Records for this task ::
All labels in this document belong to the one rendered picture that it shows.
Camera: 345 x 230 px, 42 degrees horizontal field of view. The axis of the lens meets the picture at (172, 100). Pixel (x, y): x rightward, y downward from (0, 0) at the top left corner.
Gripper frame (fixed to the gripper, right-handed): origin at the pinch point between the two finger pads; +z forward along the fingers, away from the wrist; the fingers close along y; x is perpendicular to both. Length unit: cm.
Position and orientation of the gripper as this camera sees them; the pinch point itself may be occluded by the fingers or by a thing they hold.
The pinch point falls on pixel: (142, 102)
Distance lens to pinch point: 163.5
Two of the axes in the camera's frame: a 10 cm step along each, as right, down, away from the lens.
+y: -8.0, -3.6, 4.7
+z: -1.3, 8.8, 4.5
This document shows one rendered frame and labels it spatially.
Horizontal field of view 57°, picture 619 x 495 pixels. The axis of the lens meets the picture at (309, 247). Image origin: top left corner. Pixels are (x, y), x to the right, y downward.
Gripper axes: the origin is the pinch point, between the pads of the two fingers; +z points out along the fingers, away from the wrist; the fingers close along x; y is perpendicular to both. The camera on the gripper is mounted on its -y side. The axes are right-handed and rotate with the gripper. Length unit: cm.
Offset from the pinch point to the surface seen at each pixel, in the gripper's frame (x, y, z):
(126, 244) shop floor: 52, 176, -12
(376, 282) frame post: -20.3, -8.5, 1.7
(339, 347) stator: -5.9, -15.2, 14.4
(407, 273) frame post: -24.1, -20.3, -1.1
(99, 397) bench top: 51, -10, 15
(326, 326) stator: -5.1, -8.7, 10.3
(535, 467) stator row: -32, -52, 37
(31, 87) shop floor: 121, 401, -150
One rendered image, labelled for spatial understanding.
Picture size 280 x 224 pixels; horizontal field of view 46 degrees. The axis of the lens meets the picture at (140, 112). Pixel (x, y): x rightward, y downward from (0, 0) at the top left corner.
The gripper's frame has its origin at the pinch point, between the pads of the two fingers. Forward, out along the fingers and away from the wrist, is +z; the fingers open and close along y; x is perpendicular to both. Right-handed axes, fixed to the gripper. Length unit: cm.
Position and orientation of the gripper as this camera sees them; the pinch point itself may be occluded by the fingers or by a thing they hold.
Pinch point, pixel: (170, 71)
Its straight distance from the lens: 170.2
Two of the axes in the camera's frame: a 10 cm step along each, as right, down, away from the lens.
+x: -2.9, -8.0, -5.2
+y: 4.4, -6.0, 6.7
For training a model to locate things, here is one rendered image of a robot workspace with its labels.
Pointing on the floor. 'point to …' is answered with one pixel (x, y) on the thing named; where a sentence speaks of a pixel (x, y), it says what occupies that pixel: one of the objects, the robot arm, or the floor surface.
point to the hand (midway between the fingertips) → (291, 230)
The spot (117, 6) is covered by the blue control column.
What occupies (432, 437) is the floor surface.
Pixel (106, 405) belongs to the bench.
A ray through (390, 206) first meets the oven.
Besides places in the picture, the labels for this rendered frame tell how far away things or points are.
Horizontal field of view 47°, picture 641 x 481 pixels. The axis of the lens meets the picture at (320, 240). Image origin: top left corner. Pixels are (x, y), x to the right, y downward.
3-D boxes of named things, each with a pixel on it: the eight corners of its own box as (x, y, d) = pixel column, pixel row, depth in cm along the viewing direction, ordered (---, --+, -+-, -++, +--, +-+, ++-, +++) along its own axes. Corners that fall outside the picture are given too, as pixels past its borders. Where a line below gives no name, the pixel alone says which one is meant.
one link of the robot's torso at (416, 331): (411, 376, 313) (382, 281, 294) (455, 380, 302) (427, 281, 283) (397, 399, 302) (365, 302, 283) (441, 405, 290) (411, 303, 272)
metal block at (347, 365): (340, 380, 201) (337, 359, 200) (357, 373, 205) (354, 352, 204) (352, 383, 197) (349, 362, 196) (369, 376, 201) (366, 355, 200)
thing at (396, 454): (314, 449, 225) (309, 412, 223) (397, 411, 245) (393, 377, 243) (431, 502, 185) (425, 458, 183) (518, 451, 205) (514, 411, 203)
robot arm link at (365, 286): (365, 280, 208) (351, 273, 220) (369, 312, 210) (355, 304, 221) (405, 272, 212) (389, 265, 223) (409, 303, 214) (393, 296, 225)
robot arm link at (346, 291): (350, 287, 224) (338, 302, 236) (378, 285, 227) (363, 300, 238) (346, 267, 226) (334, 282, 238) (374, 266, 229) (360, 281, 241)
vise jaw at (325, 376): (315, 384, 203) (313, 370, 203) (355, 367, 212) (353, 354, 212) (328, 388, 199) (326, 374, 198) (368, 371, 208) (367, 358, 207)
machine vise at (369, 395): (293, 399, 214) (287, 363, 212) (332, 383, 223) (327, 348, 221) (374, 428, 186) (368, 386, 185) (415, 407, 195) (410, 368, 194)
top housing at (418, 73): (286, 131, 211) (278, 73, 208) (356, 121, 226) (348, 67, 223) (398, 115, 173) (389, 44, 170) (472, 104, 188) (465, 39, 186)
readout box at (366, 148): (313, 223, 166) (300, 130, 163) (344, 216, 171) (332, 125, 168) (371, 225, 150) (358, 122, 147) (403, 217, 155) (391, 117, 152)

Assignment ::
Only those lines of the entries above that run from the line containing "Pinch point, pixel: (170, 71)" to the line containing "Pointing on the", both included, should be transcribed exactly.

Exercise response ::
Pinch point, pixel: (170, 71)
Its straight distance from the lens: 170.2
Two of the axes in the camera's frame: a 10 cm step along each, as right, down, away from the lens.
+x: -2.9, -8.0, -5.2
+y: 4.4, -6.0, 6.7
For training a model to locate things, here is one rendered image of a robot workspace with its labels.
Pointing on the floor. 'point to …' is answered with one pixel (x, y) on the thing named; where a sentence speaks of a pixel (x, y), it says what occupies that pixel: one of the objects, the robot arm, or the floor surface.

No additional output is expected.